From the records below, please repeat exactly the line that has "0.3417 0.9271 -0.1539", the line that has "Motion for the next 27", and every line between them, and nothing else.

(Beginning of Extracted entries)

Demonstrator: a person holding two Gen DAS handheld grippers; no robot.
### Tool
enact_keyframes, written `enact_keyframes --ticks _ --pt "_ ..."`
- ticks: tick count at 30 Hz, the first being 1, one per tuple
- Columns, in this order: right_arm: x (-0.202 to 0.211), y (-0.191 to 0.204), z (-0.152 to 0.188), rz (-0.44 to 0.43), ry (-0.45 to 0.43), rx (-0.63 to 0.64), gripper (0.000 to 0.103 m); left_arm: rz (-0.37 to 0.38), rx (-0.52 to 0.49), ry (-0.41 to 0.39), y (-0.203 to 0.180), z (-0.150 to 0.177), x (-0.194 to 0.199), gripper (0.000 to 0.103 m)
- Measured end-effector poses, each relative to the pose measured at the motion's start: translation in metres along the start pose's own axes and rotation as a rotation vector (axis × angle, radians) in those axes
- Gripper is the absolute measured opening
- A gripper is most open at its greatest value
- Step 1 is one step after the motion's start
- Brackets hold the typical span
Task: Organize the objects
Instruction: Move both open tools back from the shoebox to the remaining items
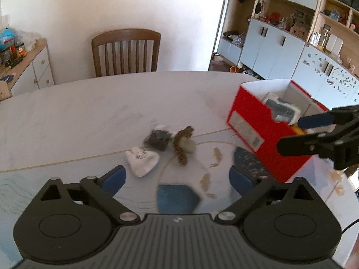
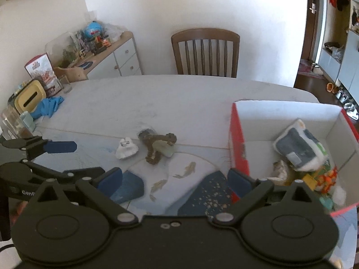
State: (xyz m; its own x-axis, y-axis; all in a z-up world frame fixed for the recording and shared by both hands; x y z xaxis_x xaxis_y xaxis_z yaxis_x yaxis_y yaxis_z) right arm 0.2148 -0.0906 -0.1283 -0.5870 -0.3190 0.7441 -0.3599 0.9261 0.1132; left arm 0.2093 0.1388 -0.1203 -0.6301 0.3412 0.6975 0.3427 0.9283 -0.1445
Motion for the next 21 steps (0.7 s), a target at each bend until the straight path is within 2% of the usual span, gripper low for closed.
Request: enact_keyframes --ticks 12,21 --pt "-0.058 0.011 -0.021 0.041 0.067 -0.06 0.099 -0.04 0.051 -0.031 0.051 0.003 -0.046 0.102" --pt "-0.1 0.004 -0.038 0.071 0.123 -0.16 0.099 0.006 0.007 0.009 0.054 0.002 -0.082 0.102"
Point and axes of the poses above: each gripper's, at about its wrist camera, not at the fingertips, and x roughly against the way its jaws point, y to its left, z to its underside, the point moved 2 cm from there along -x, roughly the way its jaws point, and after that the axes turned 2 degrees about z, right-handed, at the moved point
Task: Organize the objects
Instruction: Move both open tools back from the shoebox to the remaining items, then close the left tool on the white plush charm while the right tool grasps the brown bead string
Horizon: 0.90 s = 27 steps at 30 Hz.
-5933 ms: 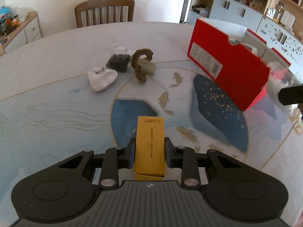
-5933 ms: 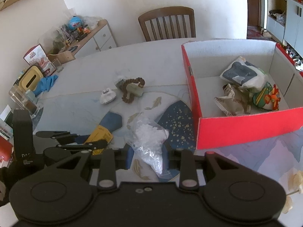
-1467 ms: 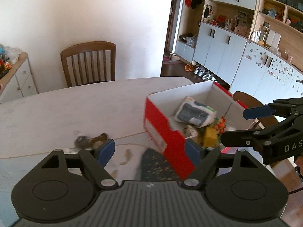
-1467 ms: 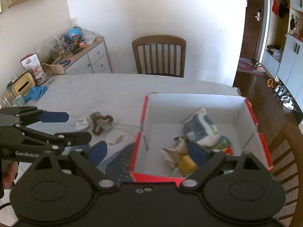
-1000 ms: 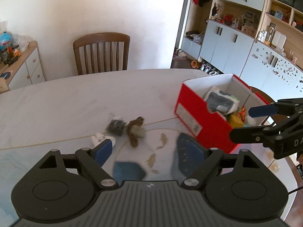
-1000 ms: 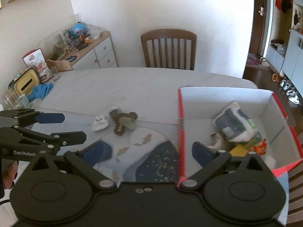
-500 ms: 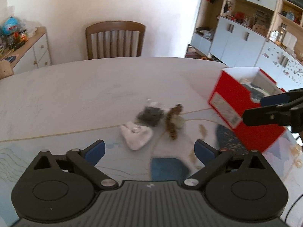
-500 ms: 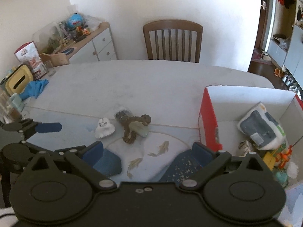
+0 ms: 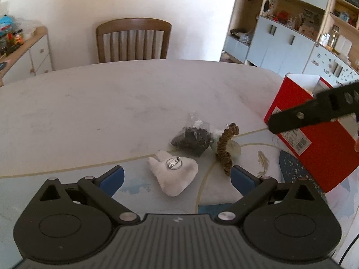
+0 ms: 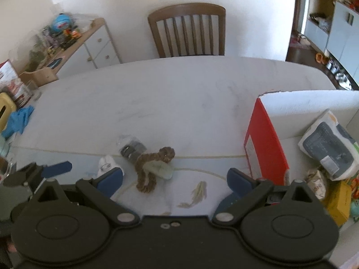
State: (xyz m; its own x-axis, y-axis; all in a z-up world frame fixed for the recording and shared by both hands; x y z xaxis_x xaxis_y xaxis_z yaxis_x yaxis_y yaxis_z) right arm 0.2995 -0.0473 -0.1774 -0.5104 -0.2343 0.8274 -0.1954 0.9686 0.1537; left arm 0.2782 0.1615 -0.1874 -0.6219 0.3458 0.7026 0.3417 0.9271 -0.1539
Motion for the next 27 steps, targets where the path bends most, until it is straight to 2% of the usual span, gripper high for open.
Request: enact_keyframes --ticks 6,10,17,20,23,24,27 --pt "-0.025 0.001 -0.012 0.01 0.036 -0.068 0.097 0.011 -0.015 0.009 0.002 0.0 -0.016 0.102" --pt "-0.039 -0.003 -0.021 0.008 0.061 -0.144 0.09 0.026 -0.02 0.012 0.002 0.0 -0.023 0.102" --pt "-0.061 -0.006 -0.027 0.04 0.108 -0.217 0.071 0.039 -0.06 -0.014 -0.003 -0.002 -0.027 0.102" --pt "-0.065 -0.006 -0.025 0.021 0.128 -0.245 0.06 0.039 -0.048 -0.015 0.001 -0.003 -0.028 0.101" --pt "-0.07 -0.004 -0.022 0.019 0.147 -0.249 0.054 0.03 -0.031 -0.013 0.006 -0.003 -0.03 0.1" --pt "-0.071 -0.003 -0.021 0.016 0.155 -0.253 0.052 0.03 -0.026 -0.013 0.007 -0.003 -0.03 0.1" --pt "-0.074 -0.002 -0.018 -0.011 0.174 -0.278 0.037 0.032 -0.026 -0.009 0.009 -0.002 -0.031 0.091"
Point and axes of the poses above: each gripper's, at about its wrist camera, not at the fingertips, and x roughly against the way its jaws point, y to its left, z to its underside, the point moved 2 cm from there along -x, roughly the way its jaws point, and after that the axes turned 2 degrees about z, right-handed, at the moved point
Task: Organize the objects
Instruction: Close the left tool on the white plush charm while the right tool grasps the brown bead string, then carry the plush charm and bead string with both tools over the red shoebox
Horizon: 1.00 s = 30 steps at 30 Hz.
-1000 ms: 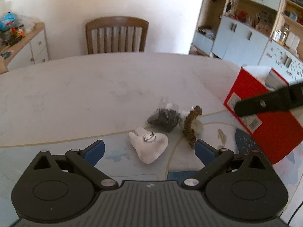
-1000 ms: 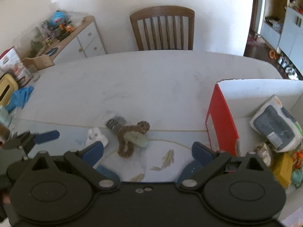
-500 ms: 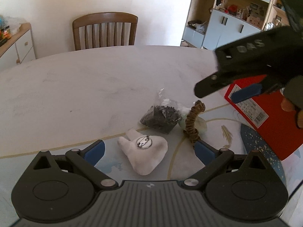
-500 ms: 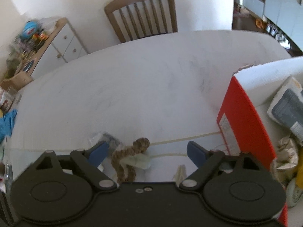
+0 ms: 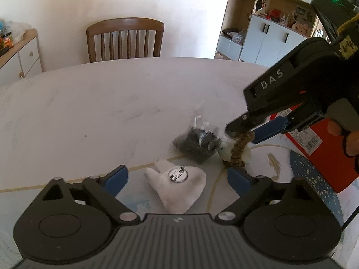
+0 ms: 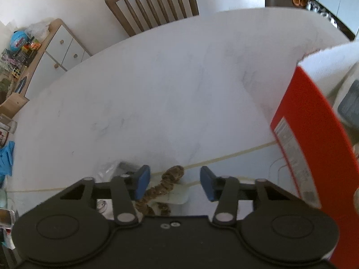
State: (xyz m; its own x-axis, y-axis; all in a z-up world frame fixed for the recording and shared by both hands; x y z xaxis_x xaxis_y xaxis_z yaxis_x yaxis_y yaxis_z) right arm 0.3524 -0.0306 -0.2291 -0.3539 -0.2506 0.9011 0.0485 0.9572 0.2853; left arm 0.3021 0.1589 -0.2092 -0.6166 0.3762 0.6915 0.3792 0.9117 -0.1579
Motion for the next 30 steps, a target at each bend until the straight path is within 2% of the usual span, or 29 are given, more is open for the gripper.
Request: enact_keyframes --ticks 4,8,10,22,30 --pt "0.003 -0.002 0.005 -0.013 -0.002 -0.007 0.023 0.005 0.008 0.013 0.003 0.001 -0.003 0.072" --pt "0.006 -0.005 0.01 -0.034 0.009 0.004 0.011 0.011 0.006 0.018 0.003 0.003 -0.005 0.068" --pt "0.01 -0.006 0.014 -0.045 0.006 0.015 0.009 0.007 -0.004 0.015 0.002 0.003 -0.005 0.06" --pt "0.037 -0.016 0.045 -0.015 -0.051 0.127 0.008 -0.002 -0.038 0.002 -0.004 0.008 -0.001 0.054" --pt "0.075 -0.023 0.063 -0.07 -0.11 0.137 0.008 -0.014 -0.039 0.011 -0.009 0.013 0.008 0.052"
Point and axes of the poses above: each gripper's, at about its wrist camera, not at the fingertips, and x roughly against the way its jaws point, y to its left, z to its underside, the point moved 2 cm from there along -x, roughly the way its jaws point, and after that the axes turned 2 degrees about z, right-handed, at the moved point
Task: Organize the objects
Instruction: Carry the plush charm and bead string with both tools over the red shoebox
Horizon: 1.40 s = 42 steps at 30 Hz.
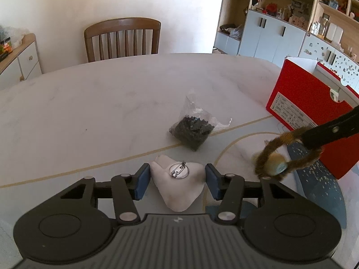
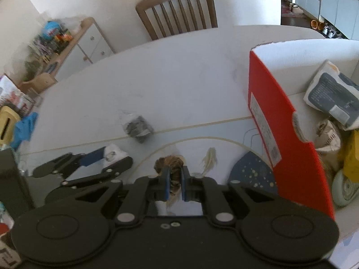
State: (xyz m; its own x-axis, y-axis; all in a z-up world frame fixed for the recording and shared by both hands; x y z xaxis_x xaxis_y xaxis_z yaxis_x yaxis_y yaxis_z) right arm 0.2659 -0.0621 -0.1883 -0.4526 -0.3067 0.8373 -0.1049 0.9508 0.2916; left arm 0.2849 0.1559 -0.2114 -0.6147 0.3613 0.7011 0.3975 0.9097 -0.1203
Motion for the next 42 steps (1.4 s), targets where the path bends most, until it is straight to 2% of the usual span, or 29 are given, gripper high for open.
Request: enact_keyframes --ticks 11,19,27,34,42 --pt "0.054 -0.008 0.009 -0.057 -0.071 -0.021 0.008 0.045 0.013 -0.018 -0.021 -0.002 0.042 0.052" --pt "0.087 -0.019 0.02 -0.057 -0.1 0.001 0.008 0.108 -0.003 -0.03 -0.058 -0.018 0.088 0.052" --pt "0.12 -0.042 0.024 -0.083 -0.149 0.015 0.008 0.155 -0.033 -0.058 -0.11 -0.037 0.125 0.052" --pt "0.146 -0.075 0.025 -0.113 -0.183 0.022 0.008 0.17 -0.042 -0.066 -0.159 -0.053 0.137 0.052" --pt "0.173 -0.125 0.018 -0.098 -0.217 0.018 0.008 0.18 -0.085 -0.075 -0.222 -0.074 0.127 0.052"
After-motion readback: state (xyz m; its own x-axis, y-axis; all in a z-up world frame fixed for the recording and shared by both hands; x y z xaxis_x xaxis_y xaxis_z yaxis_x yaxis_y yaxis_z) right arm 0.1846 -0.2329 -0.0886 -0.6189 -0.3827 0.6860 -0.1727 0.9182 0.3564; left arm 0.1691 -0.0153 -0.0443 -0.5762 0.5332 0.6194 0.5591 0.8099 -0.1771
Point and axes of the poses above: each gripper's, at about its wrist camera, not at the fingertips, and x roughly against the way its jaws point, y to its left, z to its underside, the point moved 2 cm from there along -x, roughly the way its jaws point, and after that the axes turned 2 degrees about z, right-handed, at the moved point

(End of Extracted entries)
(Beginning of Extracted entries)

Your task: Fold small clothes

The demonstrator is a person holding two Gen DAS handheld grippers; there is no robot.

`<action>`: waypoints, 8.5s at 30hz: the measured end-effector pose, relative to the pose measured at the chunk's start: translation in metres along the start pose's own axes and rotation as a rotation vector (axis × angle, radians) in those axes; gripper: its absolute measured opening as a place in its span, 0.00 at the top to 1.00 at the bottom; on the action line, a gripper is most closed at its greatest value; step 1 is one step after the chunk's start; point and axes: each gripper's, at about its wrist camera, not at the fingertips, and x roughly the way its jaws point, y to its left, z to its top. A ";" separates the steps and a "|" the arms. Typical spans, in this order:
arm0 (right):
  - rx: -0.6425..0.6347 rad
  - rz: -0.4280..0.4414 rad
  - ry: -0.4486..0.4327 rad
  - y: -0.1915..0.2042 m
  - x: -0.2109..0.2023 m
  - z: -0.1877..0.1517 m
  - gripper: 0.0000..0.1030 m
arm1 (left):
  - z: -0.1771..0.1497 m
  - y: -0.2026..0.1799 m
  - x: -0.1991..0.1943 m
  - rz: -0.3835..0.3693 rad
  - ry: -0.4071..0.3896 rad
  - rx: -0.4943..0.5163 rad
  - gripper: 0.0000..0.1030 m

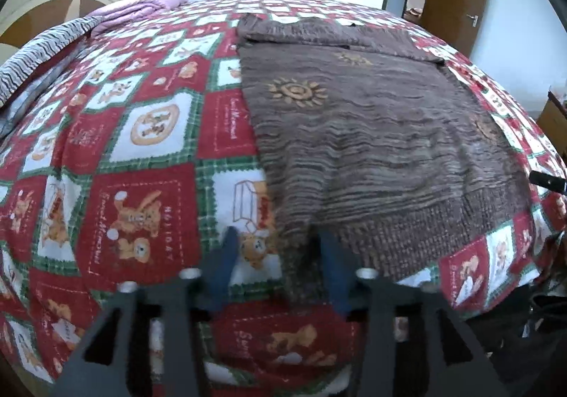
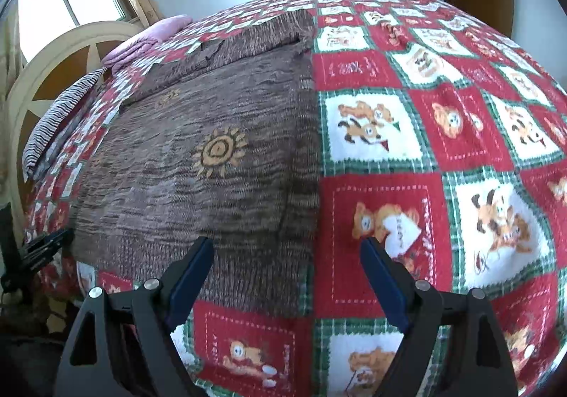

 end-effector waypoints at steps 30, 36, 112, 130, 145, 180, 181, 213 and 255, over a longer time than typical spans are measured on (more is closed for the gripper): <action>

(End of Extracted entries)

#### Exercise answer
State: (xyz m; its own x-axis, y-axis; all in a z-up world frame fixed for the recording and shared by both hands; x y z xaxis_x xaxis_y xaxis_z yaxis_x yaxis_y yaxis_z) right arm 0.2995 -0.0473 -0.1774 -0.5104 -0.2343 0.8274 -0.1954 0.9686 0.1537; left arm 0.2782 0.1615 -0.1874 -0.6219 0.3458 0.7026 0.3417 0.9271 -0.1539
Motion for the next 27 steps, targets where the path bends most, until it is straight to 2% of the usual span, gripper high for open.

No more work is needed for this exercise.